Elizabeth A. Stawicki Inaugural Patricia Hassett Legal Fellow by Courtesy Appointment

(315) 443-1113
eastawic@syr.edu
Curriculum Vitae [PDF]

Elizabeth A. Stawicki is the first Patricia Hassett legal fellow, a fellowship in honor of Patricia Hassett, who was among the College’s first women law professors. Stawicki also holds a research faculty appointment at Newhouse.

Stawicki served as legal counsel for more than seven years at a non-partisan state watchdog agency. Before that, she earned numerous national awards as a news correspondent. Stawicki also writes and speaks about cameras in courtrooms and other open court initiatives in the U.S. and in Uzbekistan (Regional Dialogue).

For the past seven years, Stawicki served as Legal Counsel at the state of Minnesota’s Legislative Auditor’s Office. As Counsel, she conducted high-profile investigations of state agencies and publicly funded organizations. One of those investigations led the University of Minnesota to overhaul and suspend its Psychiatry Department human subject drug trials. She also provided legal counsel and analysis to 60 auditors as well as interpreted Minnesota’s version of FOIA in responding to public data requests.

As a news correspondent, Stawicki reported for Minnesota Public Radio and was a frequent contributor to National Public Radio. She also filed reports for the Associated Press, BBC World Service, CBS Radio, American Public Media’s Marketplace, and Reuters.

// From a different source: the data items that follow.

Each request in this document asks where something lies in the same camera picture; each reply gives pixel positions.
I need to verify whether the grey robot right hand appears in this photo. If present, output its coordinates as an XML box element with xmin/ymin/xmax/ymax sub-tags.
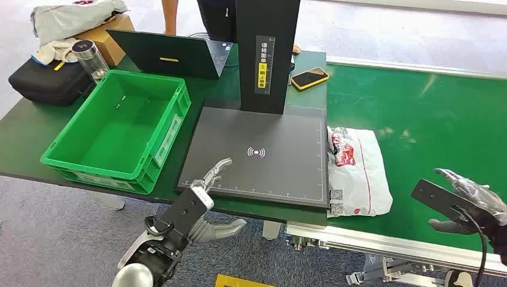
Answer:
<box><xmin>427</xmin><ymin>168</ymin><xmax>507</xmax><ymax>236</ymax></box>

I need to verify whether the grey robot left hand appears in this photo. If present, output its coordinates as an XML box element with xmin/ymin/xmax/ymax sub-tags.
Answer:
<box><xmin>189</xmin><ymin>157</ymin><xmax>247</xmax><ymax>245</ymax></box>

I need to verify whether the white plastic package red print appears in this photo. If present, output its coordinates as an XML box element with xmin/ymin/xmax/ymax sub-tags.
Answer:
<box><xmin>326</xmin><ymin>126</ymin><xmax>393</xmax><ymax>219</ymax></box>

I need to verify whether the black inbound scanner machine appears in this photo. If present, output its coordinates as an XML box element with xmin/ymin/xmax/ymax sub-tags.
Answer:
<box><xmin>176</xmin><ymin>0</ymin><xmax>331</xmax><ymax>210</ymax></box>

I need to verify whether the green conveyor belt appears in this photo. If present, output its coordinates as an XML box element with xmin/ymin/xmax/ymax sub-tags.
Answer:
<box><xmin>325</xmin><ymin>63</ymin><xmax>507</xmax><ymax>254</ymax></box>

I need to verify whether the brown cardboard box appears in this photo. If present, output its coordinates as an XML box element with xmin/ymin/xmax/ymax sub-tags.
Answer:
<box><xmin>75</xmin><ymin>14</ymin><xmax>136</xmax><ymax>68</ymax></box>

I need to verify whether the smartphone in yellow case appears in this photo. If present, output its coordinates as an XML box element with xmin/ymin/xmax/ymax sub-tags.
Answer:
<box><xmin>290</xmin><ymin>66</ymin><xmax>329</xmax><ymax>91</ymax></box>

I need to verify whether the yellow floor marker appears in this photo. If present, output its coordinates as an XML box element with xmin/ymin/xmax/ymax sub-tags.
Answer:
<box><xmin>215</xmin><ymin>274</ymin><xmax>278</xmax><ymax>287</ymax></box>

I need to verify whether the white table leg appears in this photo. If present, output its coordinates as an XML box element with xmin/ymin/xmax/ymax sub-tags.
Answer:
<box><xmin>88</xmin><ymin>191</ymin><xmax>126</xmax><ymax>210</ymax></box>
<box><xmin>262</xmin><ymin>220</ymin><xmax>283</xmax><ymax>241</ymax></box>

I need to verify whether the person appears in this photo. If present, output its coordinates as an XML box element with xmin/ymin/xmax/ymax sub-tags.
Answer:
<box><xmin>161</xmin><ymin>0</ymin><xmax>302</xmax><ymax>54</ymax></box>

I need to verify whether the black laptop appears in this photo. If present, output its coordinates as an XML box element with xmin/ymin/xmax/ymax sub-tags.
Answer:
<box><xmin>106</xmin><ymin>28</ymin><xmax>234</xmax><ymax>80</ymax></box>

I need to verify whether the green plastic crate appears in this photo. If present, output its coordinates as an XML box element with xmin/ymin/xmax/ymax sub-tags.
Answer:
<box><xmin>40</xmin><ymin>69</ymin><xmax>192</xmax><ymax>196</ymax></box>

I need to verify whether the clear bottle black lid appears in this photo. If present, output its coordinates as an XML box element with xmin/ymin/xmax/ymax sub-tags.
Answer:
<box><xmin>71</xmin><ymin>39</ymin><xmax>109</xmax><ymax>84</ymax></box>

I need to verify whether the grey plastic parcel bag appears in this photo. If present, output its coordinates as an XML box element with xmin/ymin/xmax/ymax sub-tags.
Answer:
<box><xmin>30</xmin><ymin>0</ymin><xmax>129</xmax><ymax>46</ymax></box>

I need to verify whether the black zip carrying case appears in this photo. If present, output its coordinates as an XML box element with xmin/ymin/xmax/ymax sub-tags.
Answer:
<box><xmin>8</xmin><ymin>58</ymin><xmax>94</xmax><ymax>107</ymax></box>

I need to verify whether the white crumpled cloth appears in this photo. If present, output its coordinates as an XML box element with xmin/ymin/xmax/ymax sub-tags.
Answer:
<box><xmin>31</xmin><ymin>37</ymin><xmax>82</xmax><ymax>66</ymax></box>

Stawicki was one of 12 journalists selected nationally for a Knight-Wallace Journalism Fellowship at the University of Michigan.

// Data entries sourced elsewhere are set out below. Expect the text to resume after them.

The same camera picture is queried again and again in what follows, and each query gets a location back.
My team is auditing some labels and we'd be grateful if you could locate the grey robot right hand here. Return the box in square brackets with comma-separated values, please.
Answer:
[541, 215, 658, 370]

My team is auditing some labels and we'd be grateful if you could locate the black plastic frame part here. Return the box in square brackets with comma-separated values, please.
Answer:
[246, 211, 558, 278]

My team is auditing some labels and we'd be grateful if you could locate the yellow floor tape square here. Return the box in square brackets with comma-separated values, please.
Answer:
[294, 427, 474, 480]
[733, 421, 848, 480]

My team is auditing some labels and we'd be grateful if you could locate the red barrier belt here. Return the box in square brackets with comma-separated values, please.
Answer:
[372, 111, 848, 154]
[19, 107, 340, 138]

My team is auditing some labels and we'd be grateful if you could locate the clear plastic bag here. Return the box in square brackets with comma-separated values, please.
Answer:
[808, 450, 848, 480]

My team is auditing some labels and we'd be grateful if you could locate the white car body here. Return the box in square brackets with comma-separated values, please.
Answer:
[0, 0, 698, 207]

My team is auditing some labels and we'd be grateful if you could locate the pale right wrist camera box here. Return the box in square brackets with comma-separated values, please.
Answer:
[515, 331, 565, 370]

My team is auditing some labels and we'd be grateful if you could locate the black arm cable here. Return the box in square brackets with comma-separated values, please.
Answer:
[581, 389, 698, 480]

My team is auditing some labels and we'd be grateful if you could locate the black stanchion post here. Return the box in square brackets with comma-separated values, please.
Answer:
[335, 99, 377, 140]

Stawicki earned six national journalism awards including two ABA Silver Gavels (ABA’s highest honor for legal journalism) for coverage of Minnesota’s landmark tobacco trial and for reporting on racial disparities in Minnesota’s criminal justice system.

Stawicki also earned a “Gracie” from the Alliance for Women in Media for best documentary about Minnesota’s child protection system and a National Headliner for investigative reporting that exposed wide gaps in the FAA’s ability to monitor the commuter airline industry.